Vaughan's long-awaited hospital project is finally coming to fruition.

The city announced last week that it has struck a deal that will allow Infrastructure Ontario to begin to receive proposals for construction of the new hospital in the next few weeks.

The project had been on hold for years as the city tried to find common ground between Mackenzie Health, a group with a provincial mandate to build the hospital, and a local group, Vaughan Health Campus of Care, that had helped acquire the 32-hectare site near Major Mackenzie Dr and Jane St. in 2009.

“It’s great news for the City of Vaughan and the citizens because the hospital is going to be built,” said Mayor Maurizio Bevilacqua. “We can now work together to provide the services that the people of this city deserve and need,” he said.

With a population of more than 300,000, Vaughan is believed to be one of Canada’s largest cities without its own hospital. Residents currently rely on facilities in neighbouring Etobicoke and Richmond Hill for care.

The VHCC, headed by developer Michael DeGasperis, signed a deal in 2009 that the group claims gives them ownership of the land and a say in how it's used, although it’s the residents of Vaughan who are paying.

Local residents began paying a surcharge on their property taxes in 2009 to foot the $80-million bill for the 33-hectare site and will do so until 2022.

In an agreement signed by DeGasperis and the mayor on June 3, the VHCC said it was willing to give Mackenzie Health 25 hectares with no conditions, to prevent the project from being delayed any longer. They planned to hold on to the remaining eight hectares to build other “non-competing” health services.

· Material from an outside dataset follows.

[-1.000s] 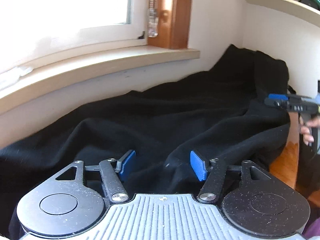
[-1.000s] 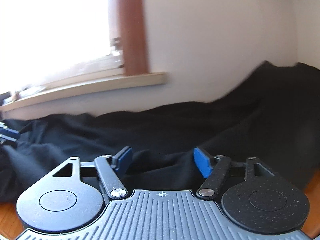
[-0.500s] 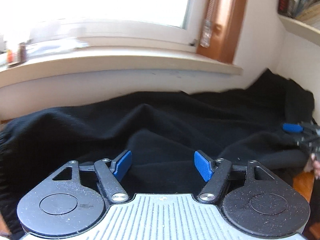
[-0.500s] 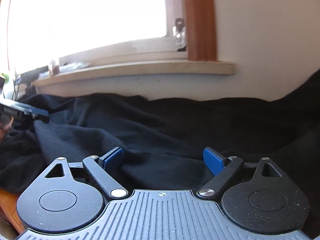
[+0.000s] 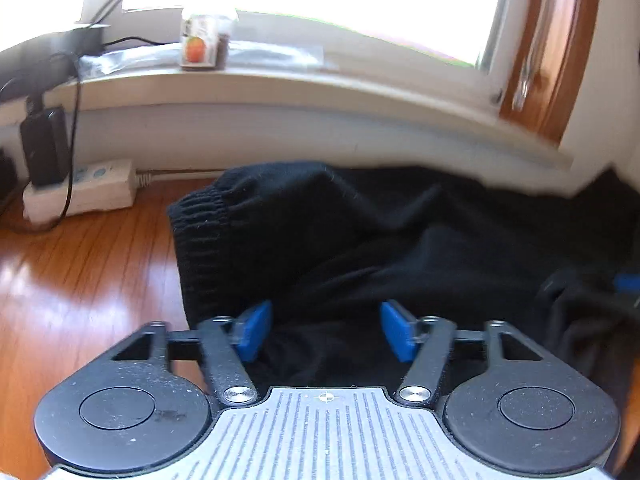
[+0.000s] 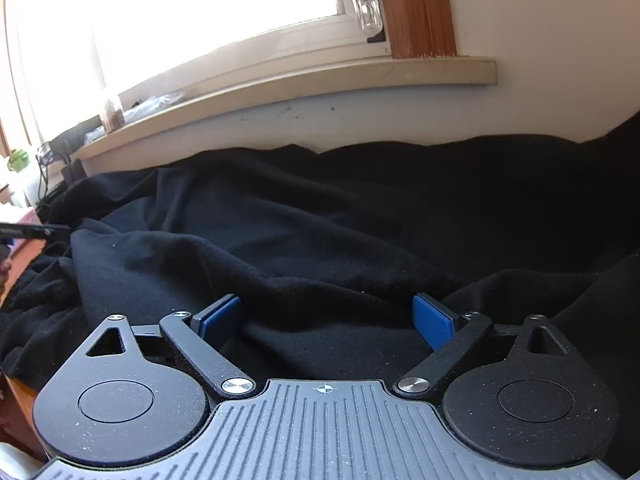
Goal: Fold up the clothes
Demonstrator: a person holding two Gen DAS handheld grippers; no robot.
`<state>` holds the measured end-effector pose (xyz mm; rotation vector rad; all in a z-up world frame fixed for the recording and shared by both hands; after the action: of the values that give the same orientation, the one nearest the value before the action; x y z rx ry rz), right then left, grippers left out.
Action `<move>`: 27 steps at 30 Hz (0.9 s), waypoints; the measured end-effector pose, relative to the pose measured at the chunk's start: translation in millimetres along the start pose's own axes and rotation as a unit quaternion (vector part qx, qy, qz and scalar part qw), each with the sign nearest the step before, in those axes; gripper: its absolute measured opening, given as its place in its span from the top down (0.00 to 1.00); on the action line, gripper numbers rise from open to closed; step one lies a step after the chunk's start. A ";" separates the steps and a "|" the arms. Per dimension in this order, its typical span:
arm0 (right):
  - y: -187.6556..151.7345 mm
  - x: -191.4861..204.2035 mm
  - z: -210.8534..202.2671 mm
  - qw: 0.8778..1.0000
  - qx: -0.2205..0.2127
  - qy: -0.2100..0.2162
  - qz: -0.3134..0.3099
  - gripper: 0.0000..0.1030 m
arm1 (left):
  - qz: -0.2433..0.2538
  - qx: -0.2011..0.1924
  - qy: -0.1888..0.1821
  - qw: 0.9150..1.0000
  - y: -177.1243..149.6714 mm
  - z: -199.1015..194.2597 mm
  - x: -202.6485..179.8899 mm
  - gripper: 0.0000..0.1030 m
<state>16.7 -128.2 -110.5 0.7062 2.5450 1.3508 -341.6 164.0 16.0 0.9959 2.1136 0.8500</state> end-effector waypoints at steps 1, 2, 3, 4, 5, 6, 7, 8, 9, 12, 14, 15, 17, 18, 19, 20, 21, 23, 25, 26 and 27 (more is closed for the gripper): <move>-0.6 -0.6 -2.5 1.000 -0.007 0.001 0.006 0.11 | 0.017 0.011 0.011 1.000 1.5 3.4 0.6 0.55; -1.4 -2.6 -6.4 1.000 -0.019 0.002 0.015 0.11 | 0.031 0.020 0.021 0.999 3.2 6.7 1.8 0.55; -2.1 -5.5 -10.8 0.999 -0.032 0.002 0.026 0.11 | 0.040 0.023 0.022 0.999 5.9 9.6 5.1 0.57; -2.8 -8.5 -15.3 0.998 -0.046 0.002 0.038 0.11 | 0.048 0.026 0.023 0.998 8.5 12.6 8.4 0.60; -3.5 -11.4 -18.9 0.997 -0.057 -0.001 0.050 0.11 | 0.056 0.029 0.024 0.998 11.6 16.1 12.0 0.60; -4.1 -14.2 -21.6 0.996 -0.066 -0.006 0.062 0.11 | 0.060 0.030 0.024 0.997 16.6 21.4 16.7 0.61; -4.8 -17.0 -24.3 0.994 -0.075 -0.011 0.073 0.12 | 0.060 0.030 0.025 0.997 23.0 27.4 22.7 0.61; -5.3 -18.8 -26.4 0.993 -0.082 -0.015 0.081 0.12 | 0.053 0.027 0.025 0.998 28.1 32.2 27.9 0.61; -5.7 -18.9 -27.3 0.993 -0.084 -0.019 0.083 0.12 | 0.042 0.025 0.028 0.998 31.5 34.3 31.1 0.62; -5.8 -17.1 -28.0 0.993 -0.083 -0.030 0.078 0.12 | 0.013 0.009 0.044 0.999 34.7 21.5 26.8 0.58; -5.2 -15.8 -29.4 0.993 -0.084 -0.030 0.073 0.12 | 0.020 -0.010 0.044 0.999 24.4 -5.1 13.3 0.46; -5.2 -15.9 -30.0 0.993 -0.086 -0.029 0.074 0.12 | 0.024 -0.017 0.042 0.999 17.8 -19.0 6.2 0.39; -5.1 -16.3 -31.3 0.993 -0.088 -0.027 0.076 0.12 | 0.027 -0.030 0.034 0.999 2.1 -48.3 -5.0 0.38; -4.9 -17.1 -32.5 0.993 -0.090 -0.024 0.078 0.12 | 0.024 -0.034 0.028 0.999 -9.4 -62.6 -10.3 0.37; -4.7 -18.0 -33.9 0.992 -0.094 -0.020 0.080 0.12 | 0.017 -0.039 0.021 0.999 -21.4 -75.6 -14.5 0.36; -4.6 -19.0 -34.9 0.992 -0.096 -0.019 0.082 0.12 | 0.011 -0.043 0.015 0.999 -33.0 -87.9 -18.9 0.35; -4.6 -20.0 -35.5 0.991 -0.098 -0.021 0.084 0.12 | 0.005 -0.044 0.011 0.999 -43.4 -98.0 -23.7 0.35; -5.1 -20.1 -35.1 0.992 -0.095 -0.024 0.083 0.12 | -0.005 -0.047 0.003 0.999 -63.1 -116.8 -33.1 0.35; -4.8 -18.9 -33.6 0.993 -0.091 -0.023 0.078 0.12 | -0.011 -0.047 -0.010 0.999 -74.8 -125.6 -41.1 0.35; -4.8 -18.5 -33.1 0.993 -0.089 -0.024 0.077 0.12 | -0.014 -0.047 -0.016 0.999 -80.7 -130.1 -45.0 0.35; -5.0 -18.4 -33.0 0.993 -0.089 -0.026 0.078 0.12 | -0.017 -0.046 -0.023 0.999 -85.8 -133.2 -48.7 0.35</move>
<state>19.1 -163.7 -97.0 0.9067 2.3344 1.5626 -453.2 44.1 41.3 0.9210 2.0268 0.8912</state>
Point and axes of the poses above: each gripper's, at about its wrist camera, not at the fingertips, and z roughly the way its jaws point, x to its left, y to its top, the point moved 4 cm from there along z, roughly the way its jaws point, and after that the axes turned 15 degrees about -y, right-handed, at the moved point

Oddly, the document has a stamp that it was approved by council on April 21, more than a month before it was signed.

“We look forward to our hospital finally being built as quickly as possible, along with the much-needed ancillary health care services complementing the hospital,” said DeGasperis, adding that his group has raised more than $8 million for the construction of the hospital.

Last month, the City of Vaughan signed a 99-year lease with Mackenzie Health. The lease has a number of conditions that basically require the city to end the agreement with the VHCC, either through “mutual agreement … or is declared null and void by the applicable court with jurisdiction.”

But on Friday, Mackenzie Health CEO Altaf Stationwala said the conditions had been satisfied and the project can “move forward.”

“It’s all very positive,” he said. “Our ground lease provides us with the land we need for the hospital. And it’s really up to the city what happens on the remaining land.”

The hospital is expected to be built by 2019.